I just got a WM-8650 but mine has a full keyboard and is not touch screen, Ran Gingerbreak and rooted without a hitch. remember to turn on USB debugging. Will probably bring some support to this device also, time depending.


----------



## milindlokde (Jan 9, 2012)

*Got it working*



milindlokde said:


> Hello,
> I am having WM8650 10-inch tablet. It has green led and no vibration. I have downloaded the Uberoid ROM but can't identify my Tablet from the list. I tried 'factory reset' on the tablet, but now the tablet is always showing the 'Restoring factory data..' screen and it can't go any further.

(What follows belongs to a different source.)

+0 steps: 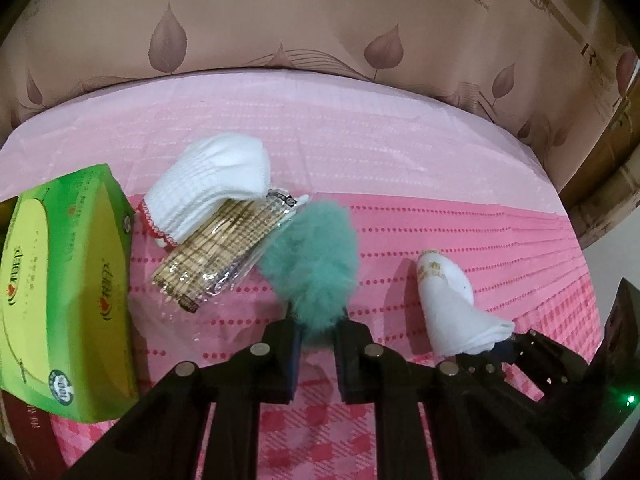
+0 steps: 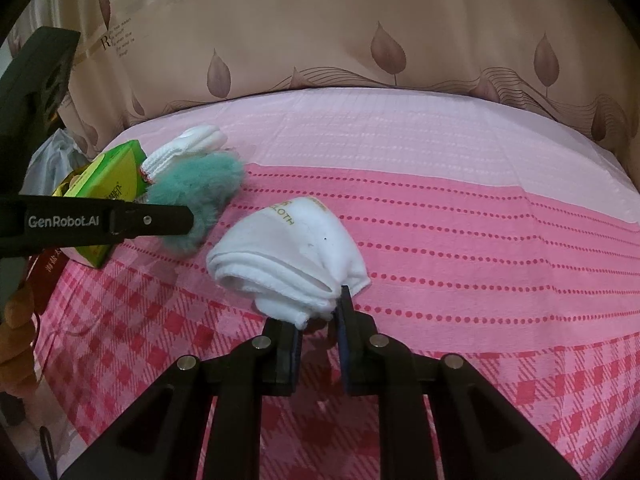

Even after coping the Uberoid ROM on SDCARD, it still continues showing 'factory reset..' screen. (I had tried rooting this device uisng 'z4root'. This may be the reason it has hanged on factory reset.')
> 
> Please help me get this Tablet out of this loop.

Click to collapse



I got it working with uberoid v10/v11beta3.  The mistake I was doing was coping the ROM and running it on the same SD card. Now I copied the ROM to Computer, ran 'changer.bat' on computer, then let the 'changer.bat' script copy the ROM to SDCARD. Now the issue is my camera is not working and it hangs android. Also the screen remains inverted whichever way I turn it and the touch response is on opposite side of screen. These all with option 19 - M013S. I have registered on the Uberoid forum and posted it there. I tried finding original ROM from www.wm8650.net the site is too slow with my GPRS connection.


----------



## roland boyd (Jan 10, 2012)

uberoid bricked my device and seller won't replace. So be careful on what you flash



Sent from my Nexus S using xda premium


----------



## nickmcminn60 (Jan 11, 2012)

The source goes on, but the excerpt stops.